Emily Shore’s residence amidst a community of TB sufferers in Madeira, Portugal, also helped her in understanding and forming her identity. In a description of the church garden in Madeira she writes in her diary “we are not in England.”1 This and other expressions of loss for her home country speak to the sense of nostalgia in the Romantic consumptive character. Nostalgia plays an important role in romantic depictions of illnesses and death. Popular Romantic poems like So We’ll Go No More A-Roving by Lord Byron frequently associate nature with loss and convey an idea that also haunted Emily, the idea that the world continues to turn, the seasons to change, despite one’s illness and death: “So, we’ll go no more a-roving / So late into the night, / Though the heart be still as loving, / And the moon be still as bright.”

There is no single trajectory for the demise of the consumptive patient. We know from both medical literature and personal accounts that consumption can cause great pain to its sufferer or it can kill insidiously. Yet Shore’s experience and identity resemble that of most literary characters, suggesting that the strategy with which she approached coping with her illness may have been borrowed from literary accounts she read. That she relied on literature does not diminish her pain or authenticity. It simply shows that, when reality was too difficult to bear, Shore found solace in stories, novels, poems, and dramatic works, testing fiction’s ability to palliate illness.

References

  1. Shore, Emily.
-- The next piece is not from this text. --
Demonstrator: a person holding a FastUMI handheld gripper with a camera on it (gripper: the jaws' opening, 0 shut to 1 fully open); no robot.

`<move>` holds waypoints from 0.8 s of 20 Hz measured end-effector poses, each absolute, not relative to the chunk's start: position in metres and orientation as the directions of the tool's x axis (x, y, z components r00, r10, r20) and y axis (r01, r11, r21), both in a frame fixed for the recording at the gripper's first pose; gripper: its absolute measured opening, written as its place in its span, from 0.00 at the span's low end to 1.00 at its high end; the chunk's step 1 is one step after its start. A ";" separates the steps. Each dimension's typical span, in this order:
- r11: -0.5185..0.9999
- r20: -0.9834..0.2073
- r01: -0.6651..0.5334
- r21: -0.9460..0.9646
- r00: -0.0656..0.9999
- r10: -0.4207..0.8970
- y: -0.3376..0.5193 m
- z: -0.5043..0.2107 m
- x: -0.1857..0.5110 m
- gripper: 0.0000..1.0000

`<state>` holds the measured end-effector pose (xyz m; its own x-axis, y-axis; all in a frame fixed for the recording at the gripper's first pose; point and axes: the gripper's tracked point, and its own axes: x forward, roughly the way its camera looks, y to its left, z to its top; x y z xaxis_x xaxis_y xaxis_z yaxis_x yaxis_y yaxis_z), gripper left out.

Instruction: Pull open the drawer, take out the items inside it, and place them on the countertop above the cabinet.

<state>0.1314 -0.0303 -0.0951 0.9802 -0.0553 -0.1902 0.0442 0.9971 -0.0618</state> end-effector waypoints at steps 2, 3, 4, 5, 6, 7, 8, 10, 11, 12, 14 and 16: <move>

Journal of Emily Shore. Ed. Barabara Timm Gates. Charlottesville and London: -University of Virginia Press, 1991. Print.
  2. Lawlor, Clark. Consumption and Literature: The Making of the Romantic Disease. Basingstoke: Palgrave, 2006. Print.
  3. Sontag, Susan. Illness as Metaphor and AIDS and Its Metaphors. New York: Picador, 2001. Print.
  4. Byrne, Katherine. Tuberculosis and the Victorian Literary Imagination. Cambridge University Press. 2011. Print.
  5. Smith, Francis B. The Retreat of Tuberculosis 1850-1950. London: Croom Helm, 1988. Print.